Task statement:
Every line of the data must be retyped exactly as it stands.
(Data excerpt)
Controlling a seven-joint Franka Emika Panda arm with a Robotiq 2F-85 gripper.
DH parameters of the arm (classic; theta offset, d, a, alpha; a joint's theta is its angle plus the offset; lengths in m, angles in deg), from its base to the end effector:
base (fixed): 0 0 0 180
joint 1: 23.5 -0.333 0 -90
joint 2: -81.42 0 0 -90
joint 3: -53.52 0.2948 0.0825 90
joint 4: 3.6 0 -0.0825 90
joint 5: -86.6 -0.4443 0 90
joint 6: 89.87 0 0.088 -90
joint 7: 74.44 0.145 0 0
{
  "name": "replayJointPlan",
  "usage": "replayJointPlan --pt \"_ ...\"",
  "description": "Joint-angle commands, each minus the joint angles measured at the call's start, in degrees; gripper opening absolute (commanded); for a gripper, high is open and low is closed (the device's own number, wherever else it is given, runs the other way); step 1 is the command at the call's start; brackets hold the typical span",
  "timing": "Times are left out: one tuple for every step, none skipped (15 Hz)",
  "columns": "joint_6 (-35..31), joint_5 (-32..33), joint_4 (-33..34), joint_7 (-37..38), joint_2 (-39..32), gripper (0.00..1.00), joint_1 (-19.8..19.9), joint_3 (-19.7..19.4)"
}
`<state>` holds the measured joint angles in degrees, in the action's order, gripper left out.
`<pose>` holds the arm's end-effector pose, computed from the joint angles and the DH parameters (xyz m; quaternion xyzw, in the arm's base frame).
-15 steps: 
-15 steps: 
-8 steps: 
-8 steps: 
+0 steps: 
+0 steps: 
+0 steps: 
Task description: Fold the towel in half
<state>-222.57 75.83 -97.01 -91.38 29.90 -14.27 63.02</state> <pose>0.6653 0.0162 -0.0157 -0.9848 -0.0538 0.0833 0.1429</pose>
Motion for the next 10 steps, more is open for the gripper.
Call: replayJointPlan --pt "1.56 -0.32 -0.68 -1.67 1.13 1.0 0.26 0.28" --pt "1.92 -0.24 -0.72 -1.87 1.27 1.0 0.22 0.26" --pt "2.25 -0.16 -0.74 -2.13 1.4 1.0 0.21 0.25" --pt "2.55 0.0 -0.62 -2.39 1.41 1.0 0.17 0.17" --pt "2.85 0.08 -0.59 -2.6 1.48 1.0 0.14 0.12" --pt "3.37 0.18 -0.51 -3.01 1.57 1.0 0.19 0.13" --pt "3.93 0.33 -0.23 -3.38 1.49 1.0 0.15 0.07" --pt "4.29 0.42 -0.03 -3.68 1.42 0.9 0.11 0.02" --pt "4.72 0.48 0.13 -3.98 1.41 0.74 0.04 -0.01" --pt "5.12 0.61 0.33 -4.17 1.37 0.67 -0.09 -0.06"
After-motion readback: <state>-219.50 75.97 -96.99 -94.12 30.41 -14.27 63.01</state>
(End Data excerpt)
Reply:
Controlling a seven-joint Franka Emika Panda arm with a Robotiq 2F-85 gripper.
DH parameters of the arm (classic; theta offset, d, a, alpha; a joint's theta is its angle plus the offset; lengths in m, angles in deg), from its base to the end effector:
base (fixed): 0 0 0 180
joint 1: 23.5 -0.333 0 -90
joint 2: -81.42 0 0 -90
joint 3: -53.52 0.2948 0.0825 90
joint 4: 3.6 0 -0.0825 90
joint 5: -86.6 -0.4443 0 90
joint 6: 89.87 0 0.088 -90
joint 7: 74.44 0.145 0 0
{
  "name": "replayJointPlan",
  "usage": "replayJointPlan --pt \"_ ...\"",
  "description": "Joint-angle commands, each minus the joint angles measured at the call's start, in degrees; gripper opening absolute (commanded); for a gripper, high is open and low is closed (the device's own number, wherever else it is given, runs the other way); step 1 is the command at the call's start; brackets hold the typical span",
  "timing": "Times are left out: one tuple for every step, none skipped (15 Hz)",
  "columns": "joint_6 (-35..31), joint_5 (-32..33), joint_4 (-33..34), joint_7 (-37..38), joint_2 (-39..32), gripper (0.00..1.00), joint_1 (-19.8..19.9), joint_3 (-19.7..19.4)"
}
`<state>` holds the measured joint angles in degrees, in the action's order, gripper left out.
`<pose>` holds the arm's end-effector pose, computed from the joint angles and the DH parameters (xyz m; quaternion xyzw, in the arm's base frame).
-15 steps: 
-15 steps: 
-8 steps: 
-8 steps: 
+0 steps: 
+0 steps: 
+0 steps: 
Task description: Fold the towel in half
<state>-222.57 75.83 -97.01 -91.38 29.90 -14.27 63.02</state> <pose>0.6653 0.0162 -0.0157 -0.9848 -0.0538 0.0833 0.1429</pose>
Motion for the next 10 steps, more is open for the gripper.
Call: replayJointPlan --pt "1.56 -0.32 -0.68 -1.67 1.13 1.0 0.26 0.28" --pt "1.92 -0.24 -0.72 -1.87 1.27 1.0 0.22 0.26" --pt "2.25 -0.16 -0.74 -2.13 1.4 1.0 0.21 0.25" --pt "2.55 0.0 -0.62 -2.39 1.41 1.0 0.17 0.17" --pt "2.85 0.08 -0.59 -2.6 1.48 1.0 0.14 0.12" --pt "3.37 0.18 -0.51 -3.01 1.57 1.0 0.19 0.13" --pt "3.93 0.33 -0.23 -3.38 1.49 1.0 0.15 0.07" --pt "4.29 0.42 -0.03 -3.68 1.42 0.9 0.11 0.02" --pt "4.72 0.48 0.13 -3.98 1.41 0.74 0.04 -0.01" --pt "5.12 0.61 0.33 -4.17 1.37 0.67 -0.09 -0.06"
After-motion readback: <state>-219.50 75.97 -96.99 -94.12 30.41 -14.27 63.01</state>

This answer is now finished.